For each blog, I have a file called hugo.toml, which contains the site specific settings.

I am going to be using a combination of internal hugo things, and site specific things in this config file.

In the hugo.toml file, I added:

[params]
  ...
 ogImage = "https://neilzone.co.uk/content/images/2024-07-02_neil.png"
 ogImagealt = "Photo of me, a white man with a short dark beard, and dark hair, posing with my thumb on my chin"
 fediCreator = "@neil@mastodon.neilzone.co.uk"

(The … are because I have other, irrelevant to this, content in that section. Don’t include the … if you try this.)

This gives me three new variables:

I decided that I would also incorporate a snippet of the post into the Open Graph card, so I added, to the main body of the config file rather than under [params], a value for hugo’s summaryLength variable:

summaryLength = "10"

Now that the variables are set up in hugo.toml, I can reference them from the theme’s file.

(For the work blog, I added the same config items, but changed their content.)

Changes to the theme file

I am using a modified version of the etch theme, as I like its very basic nature.

For me, under the blog root, the file I needed to change was themes/etch/layouts/partials/head.html

I added the following:

    <meta property="og:title" content="{{ .Title }}" />
    <meta property="og:type" content="article" />
    <meta property="og:url" content="{{ .Permalink }}" />
    <meta property="og:image" content="{{ .Site.Params.ogImage }}" />
    <meta property="og:description" content="{{ .Summary }}" />
    <meta property="og:image:alt" content="{{ .Site.Params.ogImagealt }}" />
    <meta name="fediverse:creator" content="{{ .Site.Params.fediCreator }}" />

The variables without .Site.Params - for instance, {{ .Title }} - are internal hugo variables.

I’m using these to incorporate the post’s title, URL, and what hugo calls a summary.

The variables with .Site.Params draw on what I set in the hugo.toml file.

So, here, it adds an image, the alt-text, and my fedi username.

What it looks like in the compiled page source

Because hugo is a static site generator, I write the posts in markdown, and then hugo compiles - not sure that’s the right term, but near enough - into html, to be served by the webserver.

The changes I’ve made mean that, as part of this process, hugo now populates the Open Graph elements too, for each post.

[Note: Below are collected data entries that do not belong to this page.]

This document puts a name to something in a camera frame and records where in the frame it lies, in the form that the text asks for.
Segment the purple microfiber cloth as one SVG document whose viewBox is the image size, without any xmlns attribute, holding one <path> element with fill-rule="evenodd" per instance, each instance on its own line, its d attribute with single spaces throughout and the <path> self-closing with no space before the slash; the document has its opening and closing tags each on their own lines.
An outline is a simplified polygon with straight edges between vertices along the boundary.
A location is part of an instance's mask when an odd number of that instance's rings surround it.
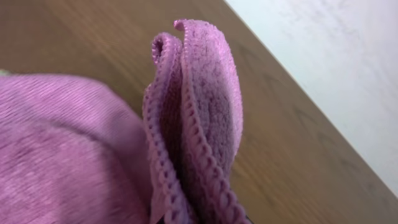
<svg viewBox="0 0 398 224">
<path fill-rule="evenodd" d="M 153 186 L 150 222 L 247 223 L 229 174 L 243 132 L 243 102 L 224 34 L 179 19 L 179 39 L 152 42 L 156 67 L 142 106 Z"/>
</svg>

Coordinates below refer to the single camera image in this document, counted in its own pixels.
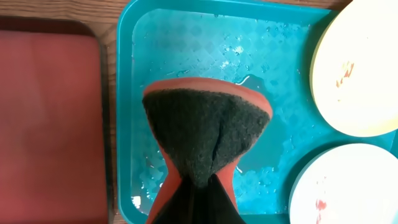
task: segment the teal tray
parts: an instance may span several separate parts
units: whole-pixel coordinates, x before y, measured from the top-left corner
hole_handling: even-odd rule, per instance
[[[326,149],[366,142],[397,155],[395,132],[350,137],[331,128],[314,105],[310,62],[335,16],[324,9],[254,1],[130,2],[117,36],[118,201],[123,217],[144,223],[167,175],[141,104],[144,88],[156,80],[244,80],[243,85],[270,101],[274,117],[233,179],[239,213],[247,223],[289,223],[293,182]]]

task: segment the wood grain surface
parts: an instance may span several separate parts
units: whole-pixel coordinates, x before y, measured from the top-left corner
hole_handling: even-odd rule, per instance
[[[108,51],[112,168],[115,195],[114,224],[126,223],[118,212],[116,195],[116,24],[130,0],[0,0],[0,15],[74,19],[86,23]],[[351,0],[272,0],[287,4],[342,10]]]

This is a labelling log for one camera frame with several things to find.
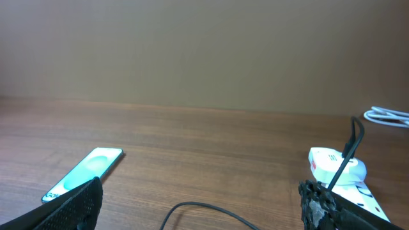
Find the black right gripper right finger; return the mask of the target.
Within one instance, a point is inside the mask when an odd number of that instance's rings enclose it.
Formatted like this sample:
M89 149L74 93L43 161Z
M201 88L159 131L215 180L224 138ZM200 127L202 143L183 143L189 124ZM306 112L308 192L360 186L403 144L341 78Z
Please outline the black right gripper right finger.
M298 186L305 230L403 230L311 180Z

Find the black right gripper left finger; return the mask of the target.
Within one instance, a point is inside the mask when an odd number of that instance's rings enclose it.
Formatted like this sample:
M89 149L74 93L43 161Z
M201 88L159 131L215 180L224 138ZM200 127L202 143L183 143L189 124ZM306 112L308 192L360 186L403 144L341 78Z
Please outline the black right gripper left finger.
M103 189L95 177L36 209L1 224L1 230L94 230Z

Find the Galaxy smartphone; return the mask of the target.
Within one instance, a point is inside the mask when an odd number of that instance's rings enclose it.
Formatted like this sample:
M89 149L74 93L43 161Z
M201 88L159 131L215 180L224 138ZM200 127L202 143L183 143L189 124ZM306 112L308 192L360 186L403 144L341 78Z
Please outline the Galaxy smartphone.
M93 149L42 197L42 203L52 201L94 177L102 180L111 172L123 154L121 148Z

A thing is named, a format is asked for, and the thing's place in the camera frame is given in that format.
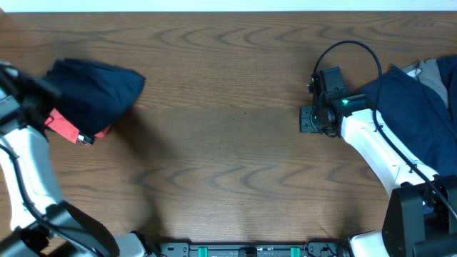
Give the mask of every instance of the white backdrop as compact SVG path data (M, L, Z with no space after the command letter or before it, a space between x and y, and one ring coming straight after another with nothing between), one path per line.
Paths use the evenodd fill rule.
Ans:
M0 0L5 12L457 11L457 0Z

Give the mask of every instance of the wooden tabletop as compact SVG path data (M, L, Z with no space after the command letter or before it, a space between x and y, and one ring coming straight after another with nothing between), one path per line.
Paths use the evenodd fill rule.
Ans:
M312 68L355 39L386 71L457 53L457 14L428 12L9 14L0 59L43 74L93 59L147 78L133 109L93 146L49 133L65 197L114 233L202 241L305 241L382 227L388 196L343 139L301 134ZM375 79L341 46L355 89ZM0 186L0 237L9 233Z

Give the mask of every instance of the dark blue cloth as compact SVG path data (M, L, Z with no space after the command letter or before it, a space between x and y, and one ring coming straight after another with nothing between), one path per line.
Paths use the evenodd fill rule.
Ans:
M451 111L457 112L457 59L440 59L438 67L443 83L451 92ZM374 81L359 90L368 104L378 92ZM442 176L457 174L456 119L440 96L428 86L393 66L382 78L378 110L387 126L426 165Z
M77 59L56 61L44 79L62 90L57 111L87 136L130 108L145 81L132 70Z

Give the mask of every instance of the gray fabric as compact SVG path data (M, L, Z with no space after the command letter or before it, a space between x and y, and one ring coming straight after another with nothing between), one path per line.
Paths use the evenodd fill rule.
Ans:
M419 61L416 64L403 68L402 71L409 73L416 70L412 76L413 79L433 89L442 99L444 105L449 109L448 90L444 86L436 59L430 59L425 62Z

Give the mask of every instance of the wooden table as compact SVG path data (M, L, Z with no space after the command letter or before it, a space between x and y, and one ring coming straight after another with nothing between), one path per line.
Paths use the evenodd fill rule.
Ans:
M355 39L386 71L457 53L457 15L428 12L3 15L0 59L43 74L95 59L147 78L93 146L49 134L67 199L115 234L192 241L305 241L382 227L388 196L343 139L298 131L306 84L331 44ZM362 48L334 49L355 89L376 77ZM0 237L10 206L0 186Z

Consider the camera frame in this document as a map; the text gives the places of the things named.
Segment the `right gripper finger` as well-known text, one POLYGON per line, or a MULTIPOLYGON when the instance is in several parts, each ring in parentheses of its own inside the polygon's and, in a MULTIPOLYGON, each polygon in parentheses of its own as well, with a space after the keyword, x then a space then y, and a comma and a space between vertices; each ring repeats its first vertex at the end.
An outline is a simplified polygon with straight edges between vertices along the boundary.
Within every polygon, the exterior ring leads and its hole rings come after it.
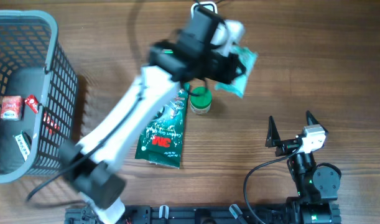
POLYGON ((279 132, 277 130, 273 116, 270 116, 265 146, 279 147, 280 145, 281 145, 281 140, 280 140, 279 132))
POLYGON ((306 121, 309 126, 318 124, 323 128, 325 135, 328 135, 328 130, 322 124, 320 124, 320 122, 314 117, 314 115, 309 110, 307 110, 305 114, 306 114, 306 121))

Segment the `teal wet wipes pack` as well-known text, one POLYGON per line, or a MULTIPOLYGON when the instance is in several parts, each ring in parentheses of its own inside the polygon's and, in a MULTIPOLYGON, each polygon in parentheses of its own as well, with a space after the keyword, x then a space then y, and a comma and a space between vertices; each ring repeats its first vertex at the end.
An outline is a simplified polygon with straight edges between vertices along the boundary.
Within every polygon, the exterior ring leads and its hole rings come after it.
POLYGON ((233 93, 239 98, 243 98, 248 84, 248 78, 253 70, 254 64, 258 58, 257 52, 252 52, 247 47, 234 45, 230 49, 230 53, 236 56, 237 60, 234 63, 235 78, 230 84, 218 82, 215 85, 215 90, 224 90, 233 93))

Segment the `green lid jar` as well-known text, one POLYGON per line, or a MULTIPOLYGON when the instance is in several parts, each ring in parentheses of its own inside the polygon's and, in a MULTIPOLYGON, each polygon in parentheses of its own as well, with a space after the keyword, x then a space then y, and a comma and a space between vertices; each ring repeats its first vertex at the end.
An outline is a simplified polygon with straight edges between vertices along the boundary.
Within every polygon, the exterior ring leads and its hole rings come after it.
POLYGON ((195 96, 190 97, 190 108, 195 114, 206 114, 211 108, 211 91, 203 86, 196 87, 193 91, 195 96))

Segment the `green 3M glove package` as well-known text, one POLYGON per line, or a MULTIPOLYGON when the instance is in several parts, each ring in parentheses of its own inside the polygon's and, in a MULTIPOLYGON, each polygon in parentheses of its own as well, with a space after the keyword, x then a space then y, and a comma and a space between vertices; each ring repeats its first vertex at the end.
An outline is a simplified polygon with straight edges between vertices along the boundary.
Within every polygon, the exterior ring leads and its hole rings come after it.
POLYGON ((190 85, 186 83, 143 130, 137 143, 135 159, 176 169, 180 167, 188 90, 190 85))

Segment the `red coffee stick sachet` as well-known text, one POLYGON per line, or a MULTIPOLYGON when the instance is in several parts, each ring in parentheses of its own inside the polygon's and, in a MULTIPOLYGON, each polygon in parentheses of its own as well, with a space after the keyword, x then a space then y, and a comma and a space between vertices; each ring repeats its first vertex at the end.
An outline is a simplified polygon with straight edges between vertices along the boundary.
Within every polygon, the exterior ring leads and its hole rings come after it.
MULTIPOLYGON (((40 113, 40 103, 34 95, 29 95, 24 102, 35 114, 40 113)), ((52 119, 48 112, 44 113, 43 122, 46 123, 46 132, 48 132, 51 136, 55 135, 56 131, 60 130, 60 126, 52 119)))

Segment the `green white gum pack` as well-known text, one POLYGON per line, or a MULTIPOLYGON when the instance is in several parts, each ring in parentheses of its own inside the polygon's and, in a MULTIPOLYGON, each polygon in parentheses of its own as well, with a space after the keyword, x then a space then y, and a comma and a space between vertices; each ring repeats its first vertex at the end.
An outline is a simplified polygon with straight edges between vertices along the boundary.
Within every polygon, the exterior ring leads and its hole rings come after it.
POLYGON ((23 159, 26 161, 29 154, 30 154, 30 149, 31 149, 31 140, 28 136, 27 133, 24 131, 21 131, 18 135, 13 136, 15 139, 19 150, 23 156, 23 159))

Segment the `red tissue packet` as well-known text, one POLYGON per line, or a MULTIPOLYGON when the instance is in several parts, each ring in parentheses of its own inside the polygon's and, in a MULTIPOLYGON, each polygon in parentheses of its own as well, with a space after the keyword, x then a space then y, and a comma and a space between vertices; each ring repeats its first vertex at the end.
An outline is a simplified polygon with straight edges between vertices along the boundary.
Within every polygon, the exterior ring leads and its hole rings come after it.
POLYGON ((2 99, 0 118, 6 121, 19 121, 22 117, 22 107, 21 96, 5 96, 2 99))

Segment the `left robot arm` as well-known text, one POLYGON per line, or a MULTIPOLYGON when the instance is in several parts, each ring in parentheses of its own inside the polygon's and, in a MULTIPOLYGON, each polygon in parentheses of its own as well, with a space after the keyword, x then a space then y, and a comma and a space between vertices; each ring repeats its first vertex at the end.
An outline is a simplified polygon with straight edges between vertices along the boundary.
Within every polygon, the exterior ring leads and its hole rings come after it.
POLYGON ((239 21, 199 7, 177 40, 154 43, 126 94, 90 134, 59 148, 62 175, 102 223, 117 223, 125 213, 118 176, 124 158, 157 112, 193 79, 229 84, 245 72, 231 50, 245 33, 239 21))

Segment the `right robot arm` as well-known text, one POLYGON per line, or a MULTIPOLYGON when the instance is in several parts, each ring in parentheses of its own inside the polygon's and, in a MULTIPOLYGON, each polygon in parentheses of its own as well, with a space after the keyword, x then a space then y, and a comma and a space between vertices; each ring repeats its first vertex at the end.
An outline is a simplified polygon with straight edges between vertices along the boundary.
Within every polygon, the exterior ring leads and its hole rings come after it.
POLYGON ((285 202, 284 223, 339 224, 341 215, 338 199, 341 170, 330 163, 316 163, 313 152, 322 149, 328 131, 310 111, 307 125, 293 139, 282 140, 274 118, 269 117, 266 147, 274 147, 276 156, 287 157, 287 167, 298 196, 285 202))

For my recent post about the Xreal wearable display glasses, it turns out like this:

<meta property="og:title" content="Six months with the Xreal Air 2 Pro glasses" />
    <meta property="og:type" content="article" />
    <meta property="og:url" content="https://neilzone.co.uk/2024/06/six-months-with-the-xreal-air-2-pro-glasses/" />
    <meta property="og:image" content="https://neilzone.co.uk/content/images/2024-07-02_neil.png" />
    <meta property="og:description" content="About six months ago, I bought a pair of the Xreal Air 2 Pro &ldquo;wearable display&rdquo; glasses." />
    <meta property="og:image:alt" content="Photo of me, a white man with a short dark beard, and dark hair, posing with my thumb on my chin" />
    <meta name="fediverse:creator" content="@neil@mastodon.neilzone.co.uk" />

What it looks like on the fediverse

Different fedi clients display things differently, and not all support Open Graph cards.

I tooted:

New blogpost: **Six months with the Xreal Air 2 Pro glasses**

https://neilzone.co.uk/2024/06/six-months-with-the-xreal-air-2-pro-glasses/

And, with the Open Graph card tags in place, it displays as:

Screenshot of a toot in the Mastodon web UI. It shows the information above, plus an Open Graph card with an image of me, the site&rsquo;s URL, the blogpost title, and a very short summary snippet

Now there’s that nice card at the end of the toot.

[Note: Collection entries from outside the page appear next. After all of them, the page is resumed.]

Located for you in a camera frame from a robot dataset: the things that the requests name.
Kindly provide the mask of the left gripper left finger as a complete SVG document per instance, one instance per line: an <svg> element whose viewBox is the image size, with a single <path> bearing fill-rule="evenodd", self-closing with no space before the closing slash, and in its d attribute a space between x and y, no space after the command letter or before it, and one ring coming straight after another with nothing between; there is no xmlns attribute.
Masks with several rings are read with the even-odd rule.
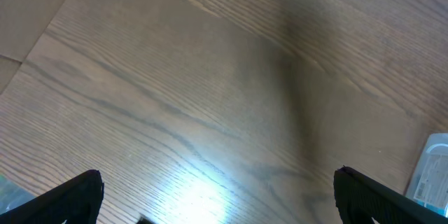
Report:
<svg viewBox="0 0 448 224"><path fill-rule="evenodd" d="M95 224L104 198L104 183L91 169L44 194L1 214L1 224Z"/></svg>

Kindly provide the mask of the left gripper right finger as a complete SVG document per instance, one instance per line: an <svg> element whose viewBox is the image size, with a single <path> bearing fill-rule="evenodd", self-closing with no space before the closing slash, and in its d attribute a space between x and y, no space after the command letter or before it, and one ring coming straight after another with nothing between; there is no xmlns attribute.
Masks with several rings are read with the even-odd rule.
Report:
<svg viewBox="0 0 448 224"><path fill-rule="evenodd" d="M334 173L335 205L343 224L447 224L447 218L351 167Z"/></svg>

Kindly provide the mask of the clear plastic container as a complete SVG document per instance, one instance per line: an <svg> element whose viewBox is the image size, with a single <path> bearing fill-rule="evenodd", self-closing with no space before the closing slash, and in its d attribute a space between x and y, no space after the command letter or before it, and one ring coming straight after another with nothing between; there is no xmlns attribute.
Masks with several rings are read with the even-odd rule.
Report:
<svg viewBox="0 0 448 224"><path fill-rule="evenodd" d="M447 133L429 136L405 196L447 217Z"/></svg>

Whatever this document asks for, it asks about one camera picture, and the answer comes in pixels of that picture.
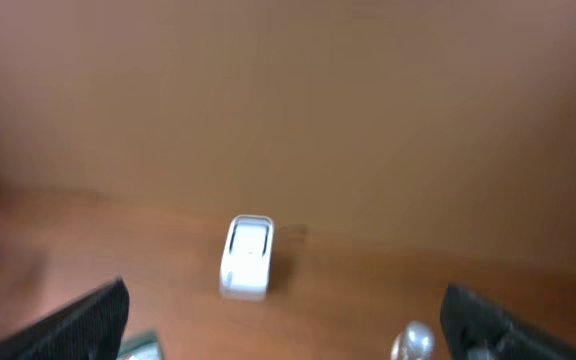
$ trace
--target silver object
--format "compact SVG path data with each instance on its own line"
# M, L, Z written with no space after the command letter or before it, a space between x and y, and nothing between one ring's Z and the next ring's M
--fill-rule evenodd
M424 323L413 321L397 336L391 360L427 360L435 349L435 336Z

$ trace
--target green object
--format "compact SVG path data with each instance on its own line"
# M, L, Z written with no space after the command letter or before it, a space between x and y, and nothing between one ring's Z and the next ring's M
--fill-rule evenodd
M124 341L117 360L163 360L164 354L159 339L150 331Z

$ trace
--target white rectangular object
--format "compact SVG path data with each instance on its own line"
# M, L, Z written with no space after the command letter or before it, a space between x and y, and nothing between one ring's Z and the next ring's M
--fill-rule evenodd
M239 215L230 223L219 282L221 294L240 300L263 300L270 277L274 224L258 215Z

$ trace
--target brown wall
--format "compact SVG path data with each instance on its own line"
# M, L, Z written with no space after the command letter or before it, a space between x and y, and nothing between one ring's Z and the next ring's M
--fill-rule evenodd
M576 270L576 1L0 0L0 176Z

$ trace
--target dark object
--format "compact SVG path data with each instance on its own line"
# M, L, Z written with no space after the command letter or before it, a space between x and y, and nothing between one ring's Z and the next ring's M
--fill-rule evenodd
M574 347L518 321L500 307L456 286L449 286L446 290L440 320L455 360L485 359L485 356L473 356L481 354L477 350L483 349L496 359L576 359Z
M115 360L128 306L117 280L2 341L0 360Z

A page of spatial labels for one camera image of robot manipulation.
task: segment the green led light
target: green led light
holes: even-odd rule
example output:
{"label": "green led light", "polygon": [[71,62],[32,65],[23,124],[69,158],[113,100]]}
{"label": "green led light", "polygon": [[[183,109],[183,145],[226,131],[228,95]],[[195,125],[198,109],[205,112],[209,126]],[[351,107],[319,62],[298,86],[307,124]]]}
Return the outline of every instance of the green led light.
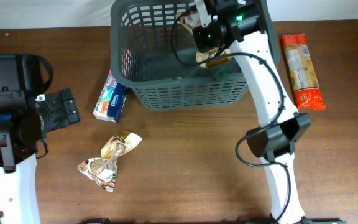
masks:
{"label": "green led light", "polygon": [[237,20],[237,21],[242,21],[242,15],[236,16],[236,20]]}

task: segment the crumpled snack wrapper
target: crumpled snack wrapper
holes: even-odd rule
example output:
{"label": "crumpled snack wrapper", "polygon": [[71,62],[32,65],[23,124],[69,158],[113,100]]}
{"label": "crumpled snack wrapper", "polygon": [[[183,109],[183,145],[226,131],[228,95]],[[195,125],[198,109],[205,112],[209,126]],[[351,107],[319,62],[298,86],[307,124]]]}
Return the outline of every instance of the crumpled snack wrapper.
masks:
{"label": "crumpled snack wrapper", "polygon": [[104,145],[100,158],[87,159],[78,165],[78,170],[94,180],[101,188],[113,192],[117,177],[117,159],[133,150],[142,138],[137,134],[123,131]]}

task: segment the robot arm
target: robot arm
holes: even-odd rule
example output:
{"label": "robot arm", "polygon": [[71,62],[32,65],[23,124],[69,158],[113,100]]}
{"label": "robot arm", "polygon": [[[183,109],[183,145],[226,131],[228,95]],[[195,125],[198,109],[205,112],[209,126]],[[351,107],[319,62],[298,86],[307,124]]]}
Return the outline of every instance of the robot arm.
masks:
{"label": "robot arm", "polygon": [[[50,78],[43,82],[40,63]],[[52,66],[36,55],[0,55],[0,224],[40,223],[35,194],[37,141],[80,121],[70,89],[44,95]]]}
{"label": "robot arm", "polygon": [[[230,46],[231,52],[247,52],[255,54],[267,61],[270,67],[279,78],[277,69],[274,66],[272,55],[269,50],[269,42],[267,34],[254,32],[244,36],[244,41],[238,43],[235,41]],[[277,114],[279,106],[280,94],[278,88],[273,81],[271,74],[267,69],[261,65],[257,60],[245,56],[235,56],[250,88],[250,92],[255,101],[256,110],[259,118],[259,124],[264,127],[273,120]],[[278,122],[291,120],[298,113],[297,108],[291,102],[286,92],[284,92],[284,106],[282,114],[278,118]],[[263,164],[268,164],[269,161],[261,157]],[[283,217],[279,219],[279,223],[296,223],[305,215],[298,199],[298,192],[296,190],[295,174],[293,170],[294,154],[285,153],[282,156],[276,157],[275,162],[280,162],[288,166],[291,181],[291,198],[287,207],[287,211]],[[288,181],[284,169],[280,166],[267,166],[264,168],[267,176],[267,181],[270,189],[270,196],[272,199],[272,216],[274,219],[281,214],[287,202],[288,197]]]}
{"label": "robot arm", "polygon": [[[247,133],[250,149],[263,164],[279,162],[285,164],[289,172],[288,181],[283,167],[265,166],[272,216],[275,220],[279,218],[280,224],[298,223],[305,213],[298,199],[293,170],[295,141],[306,131],[310,119],[307,114],[299,114],[285,91],[282,93],[284,102],[280,102],[280,89],[284,90],[284,87],[273,61],[275,46],[272,47],[272,42],[275,40],[273,31],[267,28],[271,27],[271,21],[265,15],[268,12],[264,12],[266,2],[256,1],[245,6],[238,5],[236,0],[196,0],[195,3],[202,26],[195,28],[193,35],[201,52],[223,44],[231,53],[244,52],[264,59],[273,70],[274,74],[271,74],[265,65],[252,57],[234,56],[247,80],[262,127]],[[279,85],[272,75],[277,77]],[[284,109],[276,118],[281,105]],[[280,217],[287,203],[286,212]]]}

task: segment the red food package
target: red food package
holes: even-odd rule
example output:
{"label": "red food package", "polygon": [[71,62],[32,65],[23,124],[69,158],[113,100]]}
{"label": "red food package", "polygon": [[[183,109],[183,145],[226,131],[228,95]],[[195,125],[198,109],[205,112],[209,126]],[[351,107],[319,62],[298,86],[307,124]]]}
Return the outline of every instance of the red food package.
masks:
{"label": "red food package", "polygon": [[298,109],[324,110],[326,105],[311,62],[305,34],[282,35],[282,42]]}

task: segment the wooden table
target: wooden table
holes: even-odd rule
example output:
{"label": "wooden table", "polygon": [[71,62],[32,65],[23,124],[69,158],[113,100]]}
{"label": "wooden table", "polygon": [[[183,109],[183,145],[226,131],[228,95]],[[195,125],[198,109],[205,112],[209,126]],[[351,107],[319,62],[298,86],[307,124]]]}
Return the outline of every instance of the wooden table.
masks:
{"label": "wooden table", "polygon": [[[297,144],[295,170],[310,218],[358,223],[358,21],[277,22],[278,34],[305,32],[327,110],[307,111],[312,126]],[[250,94],[238,103],[153,112],[129,93],[118,124],[92,111],[109,70],[109,28],[0,31],[0,54],[39,54],[55,68],[49,93],[71,88],[82,121],[48,134],[37,166],[42,223],[90,217],[134,222],[216,222],[270,213],[263,169],[241,164],[234,145],[258,126]],[[287,91],[288,71],[278,68]],[[77,170],[120,131],[144,141],[118,161],[113,194]],[[258,162],[247,146],[241,154]]]}

The Mastodon writer attribution bit isn’t working for me yet

~~Unsurprisingly - it was only released yesterday, and only for mastodon.social - the extra bit for writers doesn’t seem to be working for me.

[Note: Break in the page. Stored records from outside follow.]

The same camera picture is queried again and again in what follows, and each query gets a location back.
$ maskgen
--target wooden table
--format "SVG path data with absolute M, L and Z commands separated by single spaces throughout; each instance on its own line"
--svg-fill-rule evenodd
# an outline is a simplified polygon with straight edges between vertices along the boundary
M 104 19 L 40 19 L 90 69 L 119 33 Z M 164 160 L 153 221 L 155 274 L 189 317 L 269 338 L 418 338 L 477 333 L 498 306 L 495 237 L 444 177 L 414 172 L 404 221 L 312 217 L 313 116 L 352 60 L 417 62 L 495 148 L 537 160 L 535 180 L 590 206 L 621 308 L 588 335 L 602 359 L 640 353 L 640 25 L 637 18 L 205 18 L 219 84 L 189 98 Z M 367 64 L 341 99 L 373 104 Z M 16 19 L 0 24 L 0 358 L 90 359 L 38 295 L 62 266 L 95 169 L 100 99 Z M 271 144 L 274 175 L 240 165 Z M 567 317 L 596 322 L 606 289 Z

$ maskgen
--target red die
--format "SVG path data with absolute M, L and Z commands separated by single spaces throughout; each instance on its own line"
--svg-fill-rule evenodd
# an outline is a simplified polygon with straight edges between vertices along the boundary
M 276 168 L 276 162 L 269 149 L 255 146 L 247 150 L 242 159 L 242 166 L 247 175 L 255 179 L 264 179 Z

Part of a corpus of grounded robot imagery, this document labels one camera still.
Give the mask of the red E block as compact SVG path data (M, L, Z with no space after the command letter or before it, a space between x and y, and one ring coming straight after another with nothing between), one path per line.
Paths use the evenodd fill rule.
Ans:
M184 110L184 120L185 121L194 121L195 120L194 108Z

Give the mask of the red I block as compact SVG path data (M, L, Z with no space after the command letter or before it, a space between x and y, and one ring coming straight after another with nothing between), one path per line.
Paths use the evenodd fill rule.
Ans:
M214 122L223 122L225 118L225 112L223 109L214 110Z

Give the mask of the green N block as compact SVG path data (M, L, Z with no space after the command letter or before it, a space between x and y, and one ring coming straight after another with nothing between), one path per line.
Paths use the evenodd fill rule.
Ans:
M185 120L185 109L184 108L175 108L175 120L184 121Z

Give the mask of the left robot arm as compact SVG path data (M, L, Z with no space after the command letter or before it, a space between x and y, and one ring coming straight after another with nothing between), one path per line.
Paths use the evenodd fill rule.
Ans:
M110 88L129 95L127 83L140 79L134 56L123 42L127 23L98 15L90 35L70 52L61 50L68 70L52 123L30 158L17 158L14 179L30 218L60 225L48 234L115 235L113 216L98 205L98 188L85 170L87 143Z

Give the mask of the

I am using the glitch fork, so I had hoped that it might be available, but either it is not, or else it is but I don’t know how to configure it.

Either way, hopefully it will work in time.~~

I am wrong: the functionality is in the version of glitch that I am running, under /admin/trends/links/publishers.

However, it seems to rely on trends, rather than me being able to specify a domain manually. At least, I’ve not found a way to do that yet.